Blockchain Q2 2018 update: tech giants in focus

A number of tech mammoths made their intentions clear in the blockchain sector with top names making investments in the blockchain industry.

Google (NASDAQ:GOOGL) invested roughly US$ 550 million into JD.com (NASDAQ:JD) as part of a strategic partnership, the company announced on June 18, with an aim of exploring the “creation of next generation retail infrastructure solutions.”

Ervin told INN that the reason for all the logistics and supply chain power is because of JD.com’s blockchain initiatives. JD.com, which is an e-commerce company based in China, launched its accelerator, AI Catapult, to develop artificial intelligence and blockchain technologies in February.
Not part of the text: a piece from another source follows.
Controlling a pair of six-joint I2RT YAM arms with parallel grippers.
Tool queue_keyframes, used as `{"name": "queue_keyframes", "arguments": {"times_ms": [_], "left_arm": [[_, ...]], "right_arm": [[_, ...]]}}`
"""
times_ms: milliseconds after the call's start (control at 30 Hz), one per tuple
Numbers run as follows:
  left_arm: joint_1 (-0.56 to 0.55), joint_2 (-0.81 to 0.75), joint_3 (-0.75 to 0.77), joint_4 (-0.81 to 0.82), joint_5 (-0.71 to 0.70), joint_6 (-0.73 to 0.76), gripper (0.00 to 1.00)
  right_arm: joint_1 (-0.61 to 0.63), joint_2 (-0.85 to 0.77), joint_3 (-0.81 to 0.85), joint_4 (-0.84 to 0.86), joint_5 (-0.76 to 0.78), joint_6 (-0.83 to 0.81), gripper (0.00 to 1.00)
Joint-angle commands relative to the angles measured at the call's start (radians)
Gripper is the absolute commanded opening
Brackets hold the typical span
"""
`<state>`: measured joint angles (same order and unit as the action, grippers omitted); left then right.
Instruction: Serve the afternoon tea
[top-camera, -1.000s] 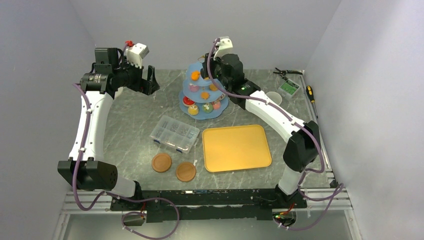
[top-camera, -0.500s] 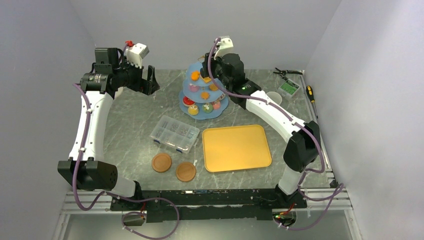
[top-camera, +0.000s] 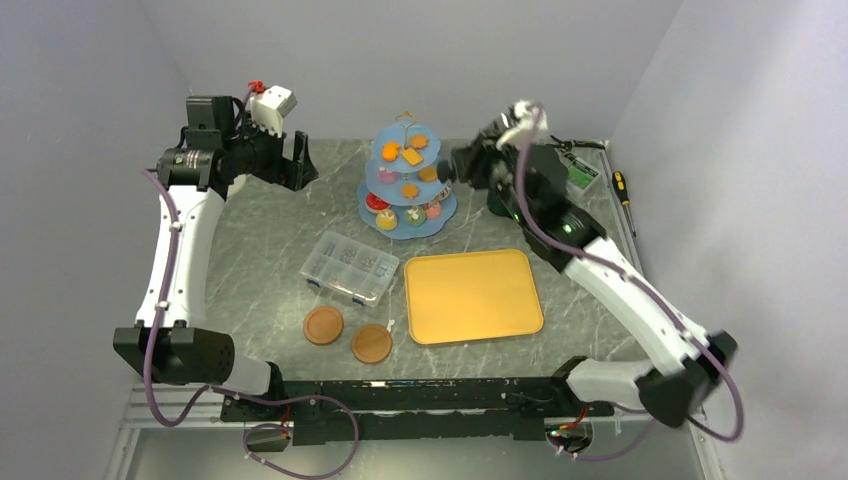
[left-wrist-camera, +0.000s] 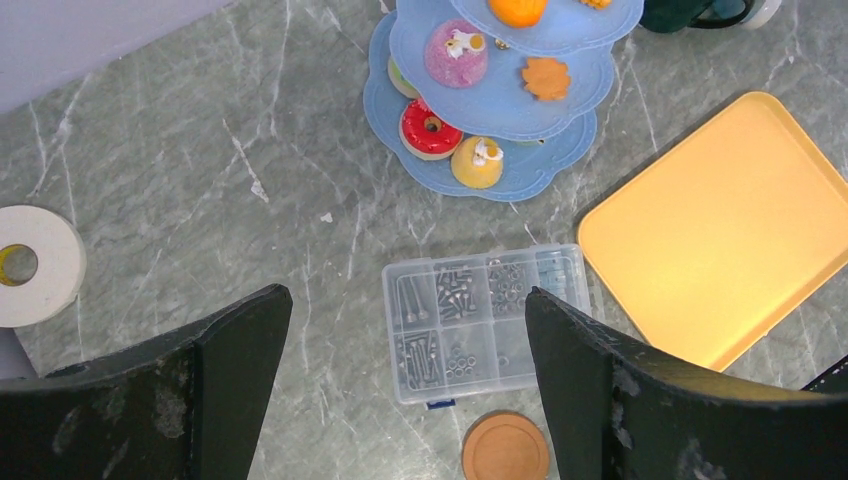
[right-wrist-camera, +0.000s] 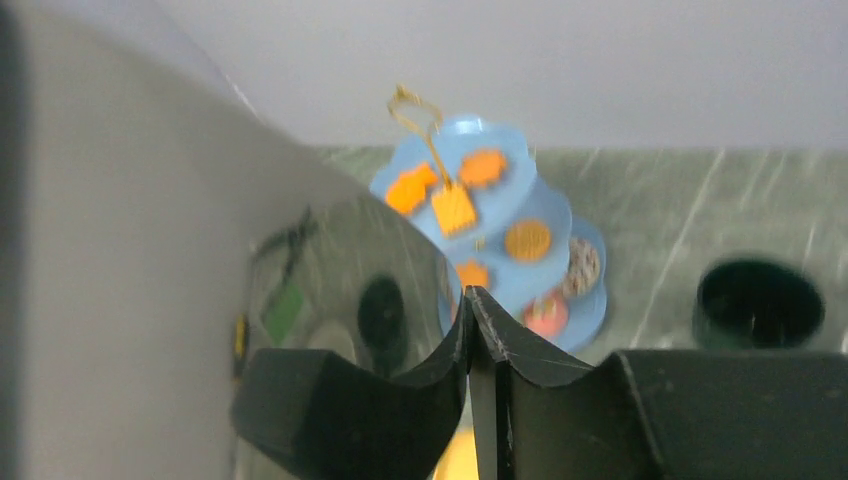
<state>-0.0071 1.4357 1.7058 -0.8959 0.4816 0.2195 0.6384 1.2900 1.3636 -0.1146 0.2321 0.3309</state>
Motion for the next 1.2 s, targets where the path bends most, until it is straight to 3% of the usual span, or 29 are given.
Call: {"name": "queue_keyframes", "arguments": {"times_ms": [0, 167, 300, 633, 867, 1167], "left_arm": [[0.004, -0.061, 0.007, 0.017, 0.025, 0.009, 0.93], [0.004, -0.088, -0.004, 0.017, 0.034, 0.005, 0.93], [0.004, -0.103, -0.009, 0.019, 0.041, -0.003, 0.93], [0.004, -0.127, -0.024, 0.017, 0.031, 0.013, 0.93], [0.004, -0.123, -0.044, 0.018, 0.047, 0.011, 0.93], [0.004, -0.115, -0.053, 0.012, 0.051, 0.025, 0.93]], "right_arm": [[0.004, -0.186, -0.214, -0.168, 0.014, 0.288, 0.42], [0.007, -0.334, -0.445, -0.265, -0.055, 0.555, 0.42], [0.007, -0.346, -0.534, -0.311, -0.116, 0.729, 0.43], [0.006, -0.324, -0.817, -0.061, -0.159, 1.105, 0.45], [0.006, -0.198, -0.852, 0.011, -0.114, 1.205, 0.47], [0.003, -0.075, -0.845, 0.009, -0.080, 1.296, 0.64]]}}
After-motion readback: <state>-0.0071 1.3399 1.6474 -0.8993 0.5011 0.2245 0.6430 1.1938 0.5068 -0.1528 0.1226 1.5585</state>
“[It’s] notable when you see a company like Google investing in a publicly traded company because this publicly traded company has such a valuable supply chain management system that has built up blockchain,” Ervin said.

Other tech giants like IBM (NYSE:IBM) also made headlines, albeit shortly after Q2, when it received an AUD$ 1 billion contract to develop a blockchain solution for the Australian government. 

Meanwhile Microsoft (NASDAQ:MSFT) released the public preview of the Azure Blockchain Workbench on May 7, which “makes it easy to integrate blockchain workflows with existing systems.”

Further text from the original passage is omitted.